Along with this heightened interest has come heightened concern. The degree of concern varies significantly, depending on the measure under discussion. But I hear a general worry that we might be required, in the UK, to import models of regulation which are inconsistent with our traditional approach, incompatible with the needs of wholesale markets, unnecessarily detailed and in some cases protectionist in motivation.
How far are these fears justified? How much difference will the FSAP make to London’s financial markets, when it is completed in 2005? Will life as we know it come grinding to a halt?
Today’s conference should help answer some of these questions. They need to be addressed with care, and in some detail. Because the truth is that different parts of our financial markets will be affected in very different ways.
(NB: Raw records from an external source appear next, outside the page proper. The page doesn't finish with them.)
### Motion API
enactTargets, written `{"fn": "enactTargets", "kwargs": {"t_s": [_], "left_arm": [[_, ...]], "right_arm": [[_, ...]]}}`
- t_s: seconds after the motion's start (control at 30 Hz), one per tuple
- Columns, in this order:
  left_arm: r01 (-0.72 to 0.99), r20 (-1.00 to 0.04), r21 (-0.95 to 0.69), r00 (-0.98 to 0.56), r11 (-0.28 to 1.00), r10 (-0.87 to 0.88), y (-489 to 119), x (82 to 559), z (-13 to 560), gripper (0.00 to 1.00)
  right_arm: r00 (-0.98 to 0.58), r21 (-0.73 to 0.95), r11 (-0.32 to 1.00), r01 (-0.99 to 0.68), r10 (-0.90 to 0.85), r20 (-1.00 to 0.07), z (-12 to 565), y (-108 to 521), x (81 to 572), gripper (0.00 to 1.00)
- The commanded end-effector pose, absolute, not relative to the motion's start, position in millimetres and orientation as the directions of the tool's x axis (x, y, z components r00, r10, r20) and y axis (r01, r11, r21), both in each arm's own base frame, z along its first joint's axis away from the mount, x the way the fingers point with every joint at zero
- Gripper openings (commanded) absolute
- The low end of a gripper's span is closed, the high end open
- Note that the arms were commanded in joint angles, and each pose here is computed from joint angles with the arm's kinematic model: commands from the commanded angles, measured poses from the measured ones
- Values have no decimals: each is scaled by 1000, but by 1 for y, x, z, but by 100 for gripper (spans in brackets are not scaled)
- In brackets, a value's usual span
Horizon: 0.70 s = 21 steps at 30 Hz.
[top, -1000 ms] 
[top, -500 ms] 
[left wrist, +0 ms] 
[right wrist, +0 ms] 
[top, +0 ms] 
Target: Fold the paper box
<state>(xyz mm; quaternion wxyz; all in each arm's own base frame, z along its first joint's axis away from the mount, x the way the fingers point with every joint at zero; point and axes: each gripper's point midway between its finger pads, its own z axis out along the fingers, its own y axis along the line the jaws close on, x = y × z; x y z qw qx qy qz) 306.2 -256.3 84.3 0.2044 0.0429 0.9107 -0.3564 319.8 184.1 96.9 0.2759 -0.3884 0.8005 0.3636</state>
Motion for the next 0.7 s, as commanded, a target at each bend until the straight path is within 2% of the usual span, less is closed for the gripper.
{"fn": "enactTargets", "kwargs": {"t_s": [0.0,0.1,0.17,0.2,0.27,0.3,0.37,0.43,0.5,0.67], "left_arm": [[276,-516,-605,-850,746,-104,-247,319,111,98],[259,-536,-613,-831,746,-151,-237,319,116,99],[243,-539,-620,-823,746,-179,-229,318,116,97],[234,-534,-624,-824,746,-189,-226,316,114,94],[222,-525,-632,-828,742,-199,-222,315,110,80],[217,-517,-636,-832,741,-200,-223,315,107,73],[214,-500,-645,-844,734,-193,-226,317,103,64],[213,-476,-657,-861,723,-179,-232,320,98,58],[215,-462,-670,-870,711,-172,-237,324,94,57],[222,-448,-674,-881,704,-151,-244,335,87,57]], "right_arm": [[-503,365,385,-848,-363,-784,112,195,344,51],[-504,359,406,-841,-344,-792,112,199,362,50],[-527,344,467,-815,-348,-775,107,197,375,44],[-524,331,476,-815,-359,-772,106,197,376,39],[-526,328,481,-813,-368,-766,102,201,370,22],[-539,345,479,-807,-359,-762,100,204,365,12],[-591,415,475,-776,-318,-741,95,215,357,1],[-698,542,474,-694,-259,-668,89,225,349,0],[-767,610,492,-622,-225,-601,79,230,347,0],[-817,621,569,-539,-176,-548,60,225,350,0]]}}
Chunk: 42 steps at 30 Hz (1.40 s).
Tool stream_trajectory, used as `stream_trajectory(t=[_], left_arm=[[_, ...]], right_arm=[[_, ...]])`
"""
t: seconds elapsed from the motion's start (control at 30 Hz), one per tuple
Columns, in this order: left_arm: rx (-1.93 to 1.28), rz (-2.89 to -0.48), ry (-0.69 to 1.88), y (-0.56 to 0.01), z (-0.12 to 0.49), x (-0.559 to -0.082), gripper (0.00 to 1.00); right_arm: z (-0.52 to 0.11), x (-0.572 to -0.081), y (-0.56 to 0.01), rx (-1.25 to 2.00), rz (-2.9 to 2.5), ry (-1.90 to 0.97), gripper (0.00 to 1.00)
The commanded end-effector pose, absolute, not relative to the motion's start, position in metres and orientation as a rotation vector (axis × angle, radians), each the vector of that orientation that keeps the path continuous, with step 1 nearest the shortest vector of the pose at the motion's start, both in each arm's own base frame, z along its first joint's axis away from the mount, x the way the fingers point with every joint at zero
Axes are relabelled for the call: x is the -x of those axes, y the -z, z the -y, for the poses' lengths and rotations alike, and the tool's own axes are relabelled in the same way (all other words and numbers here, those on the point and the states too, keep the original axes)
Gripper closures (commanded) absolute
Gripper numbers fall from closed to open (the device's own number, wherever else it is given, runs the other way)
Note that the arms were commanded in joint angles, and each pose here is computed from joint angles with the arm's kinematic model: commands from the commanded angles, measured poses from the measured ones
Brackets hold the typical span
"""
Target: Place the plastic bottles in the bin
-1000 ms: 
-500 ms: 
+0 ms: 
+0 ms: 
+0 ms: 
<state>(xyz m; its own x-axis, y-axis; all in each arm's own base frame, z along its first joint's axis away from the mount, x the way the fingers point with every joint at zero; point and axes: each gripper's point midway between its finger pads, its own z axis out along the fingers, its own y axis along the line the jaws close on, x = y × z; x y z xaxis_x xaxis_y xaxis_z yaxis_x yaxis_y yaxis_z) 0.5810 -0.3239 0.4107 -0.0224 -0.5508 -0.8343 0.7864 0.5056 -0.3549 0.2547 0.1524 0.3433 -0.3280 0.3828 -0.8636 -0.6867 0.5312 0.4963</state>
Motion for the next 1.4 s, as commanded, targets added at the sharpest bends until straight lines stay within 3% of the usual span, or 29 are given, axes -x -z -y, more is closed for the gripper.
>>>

In some cases, it is clear that there will be significant new opportunities for firms in London as a result of the FSAP. In other cases, the change will be modest, if indeed it is noticed at all. But there are other parts of the market where significant change may be necessary, not always for the best.
My own role, as the introductory speaker, is to try to give a rapid overview. In doing so, I will try to answer four headline questions:
1. What do we think of the aims of the FSAP: Is it a Good Thing?
2. How productive has the exercise been so far?
3. Do we have the structures and processes in place to deliver a successful outcome on time?
4. Against that background, what should the main priorities be now?
1. Is FSAP a Good Thing?
You might say that this question is above my pay grade. European heads of government, at the Lisbon summit, decreed that the single financial market should be created by 2005, so who am I to offer a view on that objective?
Nonetheless, it is reasonable for us, as the guardians of the UK’s financial system, to have a view on the shape of the programme and on whether it will hit the spot.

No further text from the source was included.